Perlu diingat juga bahwa Piala Dunia sendiri telah berubah menjadi sebuah institusi yang bertahan setelah Perang Dunia II; bandingkan dengan organisasi Liga Bangsa-Bangsa yang tidak mampu bertahan setelah Perang Dunia II.
Dalam masa kepemimpinannya selama 33 tahun, Jules Rimet berhasil meningkatkan kepesertaan FIFA dari 0 negara menjadi 85 negara, membuka jalan bagi sepakbola yang inklusif, demokratis dan populer di seluruh dunia.
Saat ini, beranda media maupun media sosial masyarakat Indonesia dipenuhi dengan keriuhan berita politik menjelang pemilihan presiden dan pemilihan anggota legislatif 2019. Keriuhan ini menjadi kekhawatiran terhadap keutuhan dan kesatuan bangsa dengan banyaknya hoax, berita negatif dan fitnah yang semakin mempolarisasi dan membelah pendukung masing-masing.
Kondisi ini membuat pemilihan Ketua Umum PSSI menjadi sebuah hal yang sangat signifikan di tahun politik. Ketum PSSI nantinya adalah sosok yang mampu melakukan reformasi struktural yang terus memperbaiki prestasi sepakbola nasional, mengerti dan mampu memperbaiki model bisnis dan kompetisi industri sepakbola sehingga meningkatkan kesejahteraan pemain dan semakin meningkatkan kontribusi sepakbola terhadap perekonomian nasional.
Kemampuan melakukan hal ini akan meningkatkan kebanggaan publik terhadap sepakbola nasional.
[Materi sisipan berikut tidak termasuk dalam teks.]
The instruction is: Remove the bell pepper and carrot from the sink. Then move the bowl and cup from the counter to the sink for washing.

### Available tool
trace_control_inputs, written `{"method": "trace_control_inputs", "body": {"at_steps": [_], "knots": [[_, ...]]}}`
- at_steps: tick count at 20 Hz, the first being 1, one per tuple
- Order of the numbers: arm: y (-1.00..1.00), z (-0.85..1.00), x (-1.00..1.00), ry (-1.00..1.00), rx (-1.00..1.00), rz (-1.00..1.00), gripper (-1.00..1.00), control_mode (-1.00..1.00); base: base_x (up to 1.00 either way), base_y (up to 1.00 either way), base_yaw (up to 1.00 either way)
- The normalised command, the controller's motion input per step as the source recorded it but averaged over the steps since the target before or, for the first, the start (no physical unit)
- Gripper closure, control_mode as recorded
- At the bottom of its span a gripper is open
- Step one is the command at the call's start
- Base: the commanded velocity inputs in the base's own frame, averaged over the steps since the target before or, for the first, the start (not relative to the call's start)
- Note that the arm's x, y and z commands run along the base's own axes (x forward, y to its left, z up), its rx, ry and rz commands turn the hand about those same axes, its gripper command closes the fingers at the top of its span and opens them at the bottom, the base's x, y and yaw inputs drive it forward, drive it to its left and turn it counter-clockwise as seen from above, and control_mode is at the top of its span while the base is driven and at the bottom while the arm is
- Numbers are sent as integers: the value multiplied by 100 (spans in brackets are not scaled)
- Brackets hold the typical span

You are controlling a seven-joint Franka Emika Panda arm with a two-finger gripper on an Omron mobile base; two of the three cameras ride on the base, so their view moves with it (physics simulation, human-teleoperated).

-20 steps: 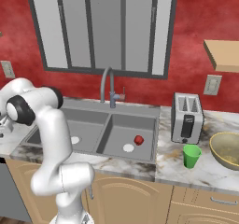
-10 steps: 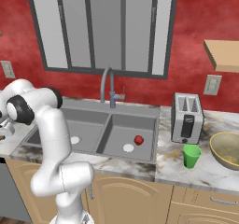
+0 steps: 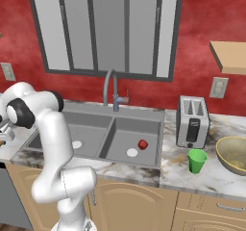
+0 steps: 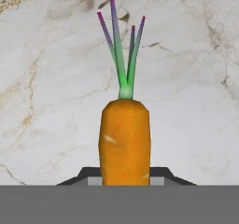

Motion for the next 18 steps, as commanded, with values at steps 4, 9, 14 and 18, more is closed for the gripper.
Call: {"method": "trace_control_inputs", "body": {"at_steps": [4,9,14,18], "knots": [[0,-11,12,0,0,-2,100,-100,0,0,0],[-2,-14,7,0,0,-1,-100,-100,0,0,0],[-5,-16,8,2,0,0,-100,-100,0,0,0],[-10,-10,3,4,0,0,-100,-100,0,0,0]]}}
Namun, pada akhirnya, hal terpenting yang perlu dimiliki oleh Ketua Umum PSSI adalah sosok yang bisa menyatukan bangsa yang semakin terpolarisasi ini.
Mengambil pelajaran, semangat dan visi dari Jules Rimet, kita harus menjadikan waktu pemilihan presiden dan legislatif 2019 ini sebagai momentum untuk menyatukan berbagai elemen bangsa yang mengalami polarisasi saat ini melalui sepakbola dengan memilih Ketua Umum PSSI yang merefleksikan semangat tersebut.
Saya bermimpi bahwa suatu hari nanti, seperti yang dikatakan oleh Jules Rimet bahwa "manusia akan mampu saling bertemu dengan penuh kepercayaan diri tanpa dipenuhi kebencian di dalam hatinya dan penghinaan yang keluar dari bibirnya.” Semuanya dapat dicapai melalui sepakbola.